How do you know which library or framework to choose to use?
I imagine this is a common issue people have to face. Should we choose Tapestry or Velocity or …? Should we use Log4J, LogKit, commons-logging, Sun’s Log or …? Which Regexp should we use? Which IDE?
The meme I like to consider as the right one here is: “How much religion do you need to get to use it?”
Religion hits in a few ways. The first is, “How much do I have to believe/grokk to use this?”. The second is, “How much of my current set of beliefs still apply?”, thirdly there is, “What does this religion do for me?” and lastly there’s, “How transparent is this religion?”.
If you can find a library which doesn’t involve a new set of beliefs, merges with your existing beliefs and is transparent in that you can see it is easy to get into, and once you’re there you won’t be too deep in and lost, then it’s a good library.
Providing it does at least what you need to be done.
So, Avalon may involve subscribing to a framework of beliefs and a move to component oriented programming, but it’s one of the few that do the job.
Interfaces are a wonderful tool in Java, but to library/framework coders they’re also a big warning sign that the library/framework is becoming a religion.
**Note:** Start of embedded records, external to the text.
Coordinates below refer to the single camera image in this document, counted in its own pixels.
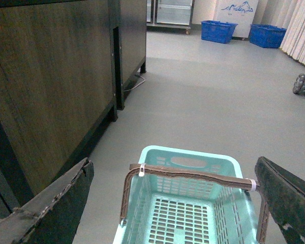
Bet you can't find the blue plastic crate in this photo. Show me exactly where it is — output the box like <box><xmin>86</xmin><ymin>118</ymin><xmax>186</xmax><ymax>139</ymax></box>
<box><xmin>250</xmin><ymin>24</ymin><xmax>287</xmax><ymax>48</ymax></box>
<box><xmin>201</xmin><ymin>20</ymin><xmax>238</xmax><ymax>44</ymax></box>

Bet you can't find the white curtain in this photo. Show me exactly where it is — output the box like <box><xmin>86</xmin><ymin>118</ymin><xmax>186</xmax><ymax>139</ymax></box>
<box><xmin>280</xmin><ymin>1</ymin><xmax>305</xmax><ymax>65</ymax></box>

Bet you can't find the dark wooden cabinet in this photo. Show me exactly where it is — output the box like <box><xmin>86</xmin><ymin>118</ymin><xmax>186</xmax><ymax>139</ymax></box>
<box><xmin>0</xmin><ymin>1</ymin><xmax>147</xmax><ymax>219</ymax></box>

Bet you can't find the grey floor cable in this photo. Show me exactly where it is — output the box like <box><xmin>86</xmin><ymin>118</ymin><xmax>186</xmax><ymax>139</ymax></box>
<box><xmin>123</xmin><ymin>73</ymin><xmax>146</xmax><ymax>92</ymax></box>

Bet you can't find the light teal plastic basket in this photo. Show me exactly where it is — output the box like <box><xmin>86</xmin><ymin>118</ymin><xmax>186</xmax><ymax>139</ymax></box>
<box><xmin>113</xmin><ymin>145</ymin><xmax>269</xmax><ymax>243</ymax></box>

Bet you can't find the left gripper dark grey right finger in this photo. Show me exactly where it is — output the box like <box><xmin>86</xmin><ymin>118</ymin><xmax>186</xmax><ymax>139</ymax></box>
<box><xmin>255</xmin><ymin>156</ymin><xmax>305</xmax><ymax>243</ymax></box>

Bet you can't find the blue plastic crate left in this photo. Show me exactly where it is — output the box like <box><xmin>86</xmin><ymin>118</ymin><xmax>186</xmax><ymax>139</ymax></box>
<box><xmin>201</xmin><ymin>20</ymin><xmax>238</xmax><ymax>44</ymax></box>

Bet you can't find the glass door refrigerator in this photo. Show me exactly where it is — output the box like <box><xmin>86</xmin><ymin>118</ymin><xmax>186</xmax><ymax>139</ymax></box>
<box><xmin>146</xmin><ymin>0</ymin><xmax>195</xmax><ymax>35</ymax></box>

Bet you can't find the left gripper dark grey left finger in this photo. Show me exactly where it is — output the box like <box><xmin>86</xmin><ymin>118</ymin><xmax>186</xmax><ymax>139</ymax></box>
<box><xmin>0</xmin><ymin>158</ymin><xmax>94</xmax><ymax>243</ymax></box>

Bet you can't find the blue plastic crate right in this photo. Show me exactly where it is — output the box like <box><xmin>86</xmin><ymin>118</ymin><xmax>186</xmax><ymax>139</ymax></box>
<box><xmin>250</xmin><ymin>24</ymin><xmax>287</xmax><ymax>48</ymax></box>

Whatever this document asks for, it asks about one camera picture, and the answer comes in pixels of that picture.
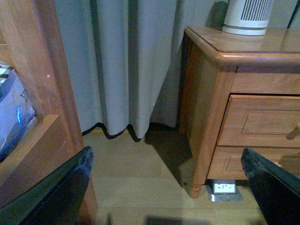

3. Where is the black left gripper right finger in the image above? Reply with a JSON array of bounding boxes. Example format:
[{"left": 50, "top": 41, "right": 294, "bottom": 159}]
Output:
[{"left": 241, "top": 148, "right": 300, "bottom": 225}]

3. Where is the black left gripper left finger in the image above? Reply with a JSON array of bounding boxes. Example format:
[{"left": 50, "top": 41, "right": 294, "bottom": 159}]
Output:
[{"left": 0, "top": 146, "right": 93, "bottom": 225}]

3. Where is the lower nightstand drawer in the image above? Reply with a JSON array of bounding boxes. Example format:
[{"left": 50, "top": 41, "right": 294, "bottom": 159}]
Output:
[{"left": 207, "top": 147, "right": 300, "bottom": 180}]

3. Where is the nightstand drawer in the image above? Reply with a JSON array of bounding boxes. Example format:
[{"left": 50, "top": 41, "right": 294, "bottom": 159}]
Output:
[
  {"left": 207, "top": 147, "right": 300, "bottom": 180},
  {"left": 218, "top": 95, "right": 300, "bottom": 148}
]

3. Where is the upper nightstand drawer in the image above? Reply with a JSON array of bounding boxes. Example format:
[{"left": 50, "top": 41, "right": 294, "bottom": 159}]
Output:
[{"left": 218, "top": 95, "right": 300, "bottom": 148}]

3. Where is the blue white bedding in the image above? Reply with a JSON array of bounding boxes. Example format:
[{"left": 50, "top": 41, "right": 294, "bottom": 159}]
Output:
[{"left": 0, "top": 62, "right": 35, "bottom": 160}]

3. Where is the wooden nightstand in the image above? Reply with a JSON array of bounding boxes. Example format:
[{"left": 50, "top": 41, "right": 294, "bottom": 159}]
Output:
[{"left": 180, "top": 27, "right": 300, "bottom": 198}]

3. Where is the grey-green curtain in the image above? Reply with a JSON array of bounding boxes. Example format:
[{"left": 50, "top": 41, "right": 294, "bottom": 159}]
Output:
[{"left": 53, "top": 0, "right": 300, "bottom": 139}]

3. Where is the white slatted air purifier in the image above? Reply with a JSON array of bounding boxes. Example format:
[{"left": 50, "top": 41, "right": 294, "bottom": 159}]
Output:
[{"left": 222, "top": 0, "right": 274, "bottom": 36}]

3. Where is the wooden bed frame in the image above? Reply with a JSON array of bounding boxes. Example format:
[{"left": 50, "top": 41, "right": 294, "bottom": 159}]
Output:
[{"left": 0, "top": 0, "right": 98, "bottom": 225}]

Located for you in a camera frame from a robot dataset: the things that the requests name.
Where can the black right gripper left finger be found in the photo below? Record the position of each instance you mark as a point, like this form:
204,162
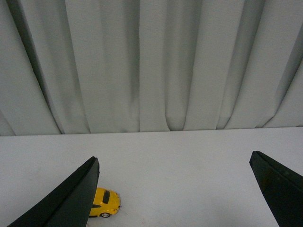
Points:
69,204

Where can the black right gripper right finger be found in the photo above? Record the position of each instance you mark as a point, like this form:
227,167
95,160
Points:
281,187

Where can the yellow beetle toy car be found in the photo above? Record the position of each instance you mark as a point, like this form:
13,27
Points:
105,204

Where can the grey pleated curtain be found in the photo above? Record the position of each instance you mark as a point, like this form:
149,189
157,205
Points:
107,66

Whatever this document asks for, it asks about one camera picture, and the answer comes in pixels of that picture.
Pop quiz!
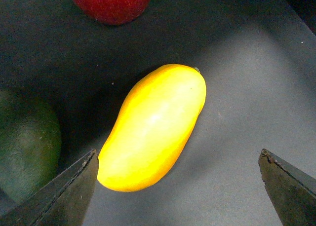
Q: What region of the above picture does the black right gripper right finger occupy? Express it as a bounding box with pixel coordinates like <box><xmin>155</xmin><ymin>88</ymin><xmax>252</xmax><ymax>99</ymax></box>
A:
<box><xmin>258</xmin><ymin>149</ymin><xmax>316</xmax><ymax>226</ymax></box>

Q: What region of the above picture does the black fruit display tray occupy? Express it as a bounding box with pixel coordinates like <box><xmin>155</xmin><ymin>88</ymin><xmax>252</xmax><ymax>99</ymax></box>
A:
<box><xmin>0</xmin><ymin>0</ymin><xmax>316</xmax><ymax>226</ymax></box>

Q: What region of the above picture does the yellow mango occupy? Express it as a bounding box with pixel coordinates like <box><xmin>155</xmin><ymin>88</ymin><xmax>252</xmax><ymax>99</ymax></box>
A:
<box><xmin>97</xmin><ymin>64</ymin><xmax>206</xmax><ymax>192</ymax></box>

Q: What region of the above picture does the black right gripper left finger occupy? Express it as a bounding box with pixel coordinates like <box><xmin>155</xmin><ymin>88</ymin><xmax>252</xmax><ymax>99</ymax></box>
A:
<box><xmin>0</xmin><ymin>150</ymin><xmax>99</xmax><ymax>226</ymax></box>

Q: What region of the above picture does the dark green avocado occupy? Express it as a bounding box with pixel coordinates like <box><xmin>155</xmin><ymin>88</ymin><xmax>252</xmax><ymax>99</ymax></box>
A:
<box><xmin>0</xmin><ymin>88</ymin><xmax>61</xmax><ymax>204</ymax></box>

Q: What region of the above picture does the large red apple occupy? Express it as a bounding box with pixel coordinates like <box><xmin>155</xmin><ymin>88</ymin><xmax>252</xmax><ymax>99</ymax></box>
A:
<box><xmin>72</xmin><ymin>0</ymin><xmax>150</xmax><ymax>26</ymax></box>

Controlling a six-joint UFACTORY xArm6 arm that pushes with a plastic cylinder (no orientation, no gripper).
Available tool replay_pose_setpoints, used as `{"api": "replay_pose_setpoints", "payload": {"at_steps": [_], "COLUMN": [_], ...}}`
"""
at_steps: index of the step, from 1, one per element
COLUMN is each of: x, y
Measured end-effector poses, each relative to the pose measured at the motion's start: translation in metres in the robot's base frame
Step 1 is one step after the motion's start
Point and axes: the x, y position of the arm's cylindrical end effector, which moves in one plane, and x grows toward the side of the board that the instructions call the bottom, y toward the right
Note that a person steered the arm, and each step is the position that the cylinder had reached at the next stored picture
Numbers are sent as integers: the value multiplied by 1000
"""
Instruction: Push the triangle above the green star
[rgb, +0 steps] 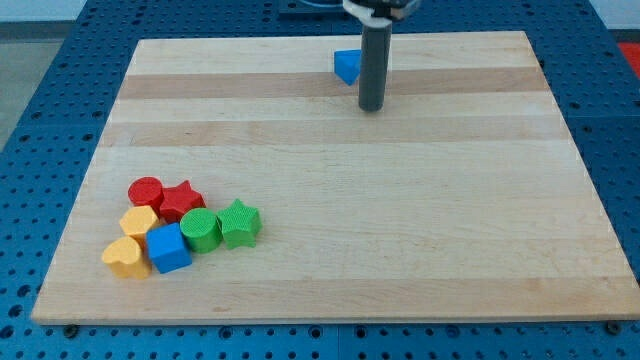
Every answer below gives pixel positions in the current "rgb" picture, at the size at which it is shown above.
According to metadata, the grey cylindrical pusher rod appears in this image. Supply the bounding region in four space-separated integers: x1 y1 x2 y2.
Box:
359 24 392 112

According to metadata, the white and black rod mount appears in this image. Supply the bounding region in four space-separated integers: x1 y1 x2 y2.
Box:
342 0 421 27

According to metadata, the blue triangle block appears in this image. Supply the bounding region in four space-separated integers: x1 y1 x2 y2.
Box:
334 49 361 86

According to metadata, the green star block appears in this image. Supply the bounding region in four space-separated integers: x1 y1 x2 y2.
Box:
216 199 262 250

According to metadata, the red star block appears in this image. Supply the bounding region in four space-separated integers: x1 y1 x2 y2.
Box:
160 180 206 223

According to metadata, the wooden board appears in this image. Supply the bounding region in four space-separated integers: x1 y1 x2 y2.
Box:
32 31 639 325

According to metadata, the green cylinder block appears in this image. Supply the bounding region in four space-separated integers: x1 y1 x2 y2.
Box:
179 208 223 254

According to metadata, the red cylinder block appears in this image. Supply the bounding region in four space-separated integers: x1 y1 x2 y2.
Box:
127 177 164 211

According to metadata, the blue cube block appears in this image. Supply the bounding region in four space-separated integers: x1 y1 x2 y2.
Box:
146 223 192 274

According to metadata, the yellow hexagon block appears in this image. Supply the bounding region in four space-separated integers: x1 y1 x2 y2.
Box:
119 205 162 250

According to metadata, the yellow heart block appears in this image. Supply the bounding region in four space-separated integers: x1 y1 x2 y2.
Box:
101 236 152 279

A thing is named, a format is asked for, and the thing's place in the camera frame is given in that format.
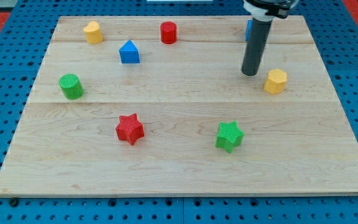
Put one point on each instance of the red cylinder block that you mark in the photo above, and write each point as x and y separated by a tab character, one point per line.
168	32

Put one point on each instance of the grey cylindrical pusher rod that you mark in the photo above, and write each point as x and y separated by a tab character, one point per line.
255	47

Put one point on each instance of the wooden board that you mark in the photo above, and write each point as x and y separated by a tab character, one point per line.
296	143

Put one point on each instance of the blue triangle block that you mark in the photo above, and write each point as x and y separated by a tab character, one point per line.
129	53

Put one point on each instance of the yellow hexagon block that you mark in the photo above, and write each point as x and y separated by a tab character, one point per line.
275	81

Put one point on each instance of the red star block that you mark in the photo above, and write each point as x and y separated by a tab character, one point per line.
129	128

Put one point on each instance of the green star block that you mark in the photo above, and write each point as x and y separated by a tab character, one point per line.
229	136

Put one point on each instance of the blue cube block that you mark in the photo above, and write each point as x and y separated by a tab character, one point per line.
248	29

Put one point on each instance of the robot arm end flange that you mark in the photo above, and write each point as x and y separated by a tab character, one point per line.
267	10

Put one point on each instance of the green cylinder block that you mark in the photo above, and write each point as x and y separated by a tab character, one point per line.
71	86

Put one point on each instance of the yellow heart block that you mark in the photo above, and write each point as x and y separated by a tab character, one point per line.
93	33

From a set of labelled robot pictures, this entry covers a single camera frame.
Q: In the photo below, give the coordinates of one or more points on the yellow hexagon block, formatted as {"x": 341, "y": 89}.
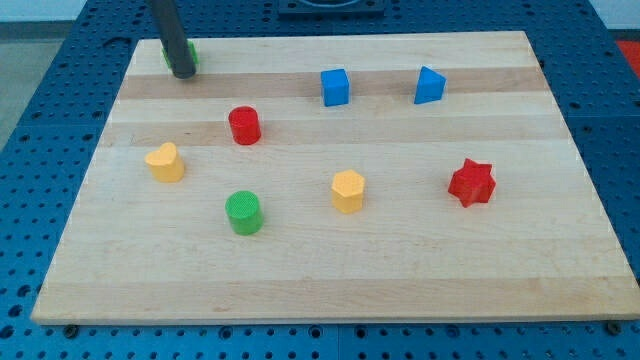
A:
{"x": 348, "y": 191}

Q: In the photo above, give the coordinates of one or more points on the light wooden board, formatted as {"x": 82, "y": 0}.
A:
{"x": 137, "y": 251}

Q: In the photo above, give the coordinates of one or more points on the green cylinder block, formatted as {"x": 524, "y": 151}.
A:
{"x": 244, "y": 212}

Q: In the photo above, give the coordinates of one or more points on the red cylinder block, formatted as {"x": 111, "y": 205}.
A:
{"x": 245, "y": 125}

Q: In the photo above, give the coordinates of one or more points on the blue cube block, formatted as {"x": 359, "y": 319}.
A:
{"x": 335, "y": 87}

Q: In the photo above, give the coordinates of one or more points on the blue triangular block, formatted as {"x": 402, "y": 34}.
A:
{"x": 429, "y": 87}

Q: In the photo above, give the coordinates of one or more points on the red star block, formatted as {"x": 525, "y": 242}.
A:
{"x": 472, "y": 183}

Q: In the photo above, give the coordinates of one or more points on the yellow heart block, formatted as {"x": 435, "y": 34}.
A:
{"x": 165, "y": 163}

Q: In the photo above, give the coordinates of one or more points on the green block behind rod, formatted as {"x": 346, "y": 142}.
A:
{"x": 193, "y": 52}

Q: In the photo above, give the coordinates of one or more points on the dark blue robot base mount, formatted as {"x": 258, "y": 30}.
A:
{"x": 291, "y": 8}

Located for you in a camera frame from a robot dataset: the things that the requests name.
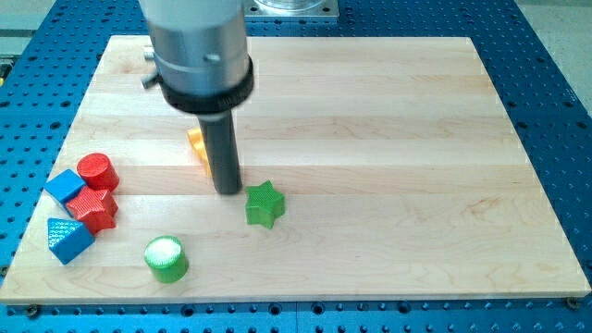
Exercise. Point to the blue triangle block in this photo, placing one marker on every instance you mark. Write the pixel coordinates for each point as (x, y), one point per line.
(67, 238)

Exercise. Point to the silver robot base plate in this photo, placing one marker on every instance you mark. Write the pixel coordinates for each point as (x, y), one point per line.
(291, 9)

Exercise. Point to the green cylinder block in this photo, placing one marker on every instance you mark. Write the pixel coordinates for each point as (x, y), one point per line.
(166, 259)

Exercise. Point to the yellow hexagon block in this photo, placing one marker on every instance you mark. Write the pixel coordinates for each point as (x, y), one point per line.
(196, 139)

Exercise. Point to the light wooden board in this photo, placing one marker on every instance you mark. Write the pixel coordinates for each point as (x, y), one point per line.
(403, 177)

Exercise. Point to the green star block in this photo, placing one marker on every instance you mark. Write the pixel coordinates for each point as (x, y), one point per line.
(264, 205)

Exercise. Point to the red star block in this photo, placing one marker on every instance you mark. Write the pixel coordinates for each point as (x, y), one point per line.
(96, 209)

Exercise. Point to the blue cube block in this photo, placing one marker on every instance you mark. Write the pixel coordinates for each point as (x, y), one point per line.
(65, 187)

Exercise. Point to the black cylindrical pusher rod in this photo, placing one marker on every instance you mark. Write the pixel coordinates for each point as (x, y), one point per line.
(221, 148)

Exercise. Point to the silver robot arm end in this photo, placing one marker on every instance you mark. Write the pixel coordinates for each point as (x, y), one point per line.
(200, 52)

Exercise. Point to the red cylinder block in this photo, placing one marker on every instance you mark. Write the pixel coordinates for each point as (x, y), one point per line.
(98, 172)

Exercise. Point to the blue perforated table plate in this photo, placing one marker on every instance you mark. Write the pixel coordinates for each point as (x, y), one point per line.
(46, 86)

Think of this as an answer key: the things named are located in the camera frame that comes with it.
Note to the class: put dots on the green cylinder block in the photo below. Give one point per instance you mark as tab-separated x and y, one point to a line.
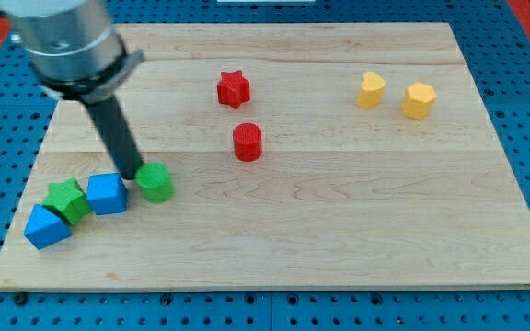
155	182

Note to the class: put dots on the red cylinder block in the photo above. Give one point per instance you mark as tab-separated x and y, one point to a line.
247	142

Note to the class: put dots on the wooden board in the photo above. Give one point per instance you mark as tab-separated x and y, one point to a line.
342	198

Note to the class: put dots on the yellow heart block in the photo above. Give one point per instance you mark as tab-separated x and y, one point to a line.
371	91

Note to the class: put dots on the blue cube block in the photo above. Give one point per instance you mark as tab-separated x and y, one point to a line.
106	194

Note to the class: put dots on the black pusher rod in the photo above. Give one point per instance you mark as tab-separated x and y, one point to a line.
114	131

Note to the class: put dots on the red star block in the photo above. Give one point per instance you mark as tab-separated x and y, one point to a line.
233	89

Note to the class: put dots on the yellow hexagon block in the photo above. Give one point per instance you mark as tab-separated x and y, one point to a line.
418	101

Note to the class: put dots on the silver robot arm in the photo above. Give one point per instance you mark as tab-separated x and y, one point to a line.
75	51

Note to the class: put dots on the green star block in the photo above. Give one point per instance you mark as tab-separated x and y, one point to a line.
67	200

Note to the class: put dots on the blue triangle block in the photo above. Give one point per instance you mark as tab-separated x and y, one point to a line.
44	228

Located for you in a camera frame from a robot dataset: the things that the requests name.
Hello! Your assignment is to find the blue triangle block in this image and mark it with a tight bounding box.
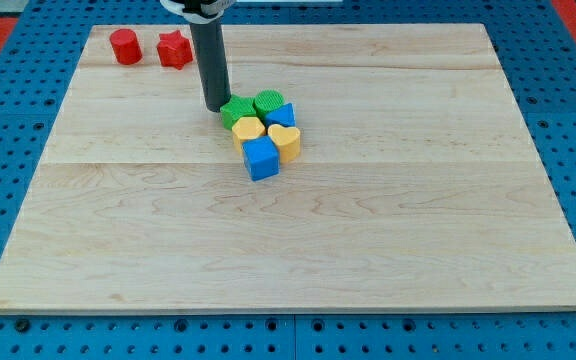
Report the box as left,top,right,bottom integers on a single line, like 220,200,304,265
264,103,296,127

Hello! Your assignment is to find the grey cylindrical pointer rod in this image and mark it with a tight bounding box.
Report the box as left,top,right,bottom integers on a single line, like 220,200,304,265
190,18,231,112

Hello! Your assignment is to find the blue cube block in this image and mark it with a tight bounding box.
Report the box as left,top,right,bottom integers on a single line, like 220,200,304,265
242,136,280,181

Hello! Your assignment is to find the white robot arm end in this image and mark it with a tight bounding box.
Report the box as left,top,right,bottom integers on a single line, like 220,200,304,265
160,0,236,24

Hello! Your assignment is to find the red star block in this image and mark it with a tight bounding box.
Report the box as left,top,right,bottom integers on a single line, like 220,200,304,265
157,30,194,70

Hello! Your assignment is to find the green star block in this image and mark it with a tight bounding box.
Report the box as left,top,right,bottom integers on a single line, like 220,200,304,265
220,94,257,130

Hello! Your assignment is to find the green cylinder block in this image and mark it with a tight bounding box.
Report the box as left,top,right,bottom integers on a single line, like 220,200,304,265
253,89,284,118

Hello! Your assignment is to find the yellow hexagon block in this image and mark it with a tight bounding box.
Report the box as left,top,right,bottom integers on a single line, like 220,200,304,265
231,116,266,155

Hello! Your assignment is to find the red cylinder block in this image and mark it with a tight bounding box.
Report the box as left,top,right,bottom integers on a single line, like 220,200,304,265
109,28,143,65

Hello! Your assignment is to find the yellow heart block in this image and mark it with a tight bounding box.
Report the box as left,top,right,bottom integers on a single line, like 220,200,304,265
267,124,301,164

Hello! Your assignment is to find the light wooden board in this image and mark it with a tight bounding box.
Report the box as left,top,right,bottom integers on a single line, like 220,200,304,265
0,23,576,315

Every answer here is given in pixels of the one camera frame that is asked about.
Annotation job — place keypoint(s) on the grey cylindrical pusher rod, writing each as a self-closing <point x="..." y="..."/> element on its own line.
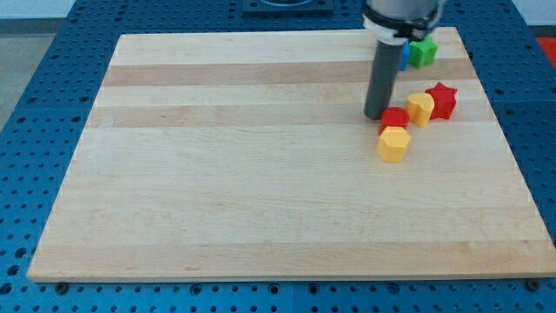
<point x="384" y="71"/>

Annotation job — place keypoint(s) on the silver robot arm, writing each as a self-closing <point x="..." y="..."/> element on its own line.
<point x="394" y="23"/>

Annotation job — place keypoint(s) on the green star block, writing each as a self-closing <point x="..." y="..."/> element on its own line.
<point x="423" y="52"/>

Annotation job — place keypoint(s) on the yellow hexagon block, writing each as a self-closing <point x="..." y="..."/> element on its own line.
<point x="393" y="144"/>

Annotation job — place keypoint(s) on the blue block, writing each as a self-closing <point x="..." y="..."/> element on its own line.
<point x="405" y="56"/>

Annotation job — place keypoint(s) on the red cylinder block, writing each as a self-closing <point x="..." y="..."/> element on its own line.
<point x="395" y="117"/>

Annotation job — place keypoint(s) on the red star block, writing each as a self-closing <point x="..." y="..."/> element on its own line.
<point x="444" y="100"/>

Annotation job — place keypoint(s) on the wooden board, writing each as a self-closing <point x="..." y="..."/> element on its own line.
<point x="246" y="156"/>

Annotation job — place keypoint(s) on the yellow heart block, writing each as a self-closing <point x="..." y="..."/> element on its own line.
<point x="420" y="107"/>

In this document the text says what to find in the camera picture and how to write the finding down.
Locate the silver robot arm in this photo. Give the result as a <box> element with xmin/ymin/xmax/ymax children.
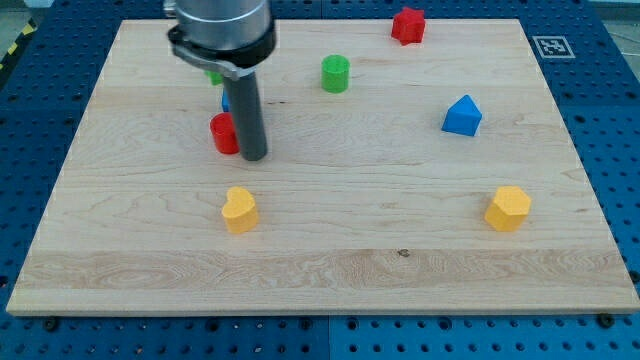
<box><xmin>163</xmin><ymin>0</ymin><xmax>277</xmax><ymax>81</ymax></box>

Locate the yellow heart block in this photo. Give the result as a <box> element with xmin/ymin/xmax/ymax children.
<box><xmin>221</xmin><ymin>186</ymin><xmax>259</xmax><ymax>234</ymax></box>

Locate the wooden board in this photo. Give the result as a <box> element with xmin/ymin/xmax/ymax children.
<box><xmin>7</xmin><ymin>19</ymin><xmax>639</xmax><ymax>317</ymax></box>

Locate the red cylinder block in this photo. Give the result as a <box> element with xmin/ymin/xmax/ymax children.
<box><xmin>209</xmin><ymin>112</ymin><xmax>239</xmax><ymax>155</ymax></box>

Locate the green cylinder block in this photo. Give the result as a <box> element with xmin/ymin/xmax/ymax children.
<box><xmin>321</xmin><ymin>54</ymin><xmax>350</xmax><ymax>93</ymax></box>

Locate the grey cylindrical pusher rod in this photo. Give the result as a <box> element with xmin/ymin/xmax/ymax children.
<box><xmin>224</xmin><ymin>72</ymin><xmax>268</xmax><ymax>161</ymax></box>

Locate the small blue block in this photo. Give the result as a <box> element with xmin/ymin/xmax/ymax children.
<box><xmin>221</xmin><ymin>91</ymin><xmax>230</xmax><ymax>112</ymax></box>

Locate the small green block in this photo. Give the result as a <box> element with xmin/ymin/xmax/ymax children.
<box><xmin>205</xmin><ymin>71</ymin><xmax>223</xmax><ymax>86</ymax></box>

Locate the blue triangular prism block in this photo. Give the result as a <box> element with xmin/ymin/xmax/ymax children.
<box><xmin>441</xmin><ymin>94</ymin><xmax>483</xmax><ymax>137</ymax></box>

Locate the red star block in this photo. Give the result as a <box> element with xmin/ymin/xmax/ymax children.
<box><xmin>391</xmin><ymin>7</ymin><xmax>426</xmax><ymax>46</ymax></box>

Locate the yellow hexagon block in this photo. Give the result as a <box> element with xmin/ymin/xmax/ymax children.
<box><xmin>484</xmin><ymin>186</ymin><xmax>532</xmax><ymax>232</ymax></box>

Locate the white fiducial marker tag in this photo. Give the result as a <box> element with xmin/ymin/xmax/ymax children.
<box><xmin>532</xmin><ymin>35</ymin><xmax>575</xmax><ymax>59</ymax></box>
If the user HAS to implement Xxxx to get the benefits of the religion, a product is possibly too religious. If however they can get the catchy initial benefits without doing that, and then they can become a power-user or an optimised user by implementing, then it is a good religion, both in terms of marketing and in terms of the payback for user buy-in.
In other terms, I want my baby-steps to be easy and free but when I need to run I’m prepared to have to think.
I don’t know about you, but to me it makes a lot of sense to analogise my dependency analysis as a structured search for God(s).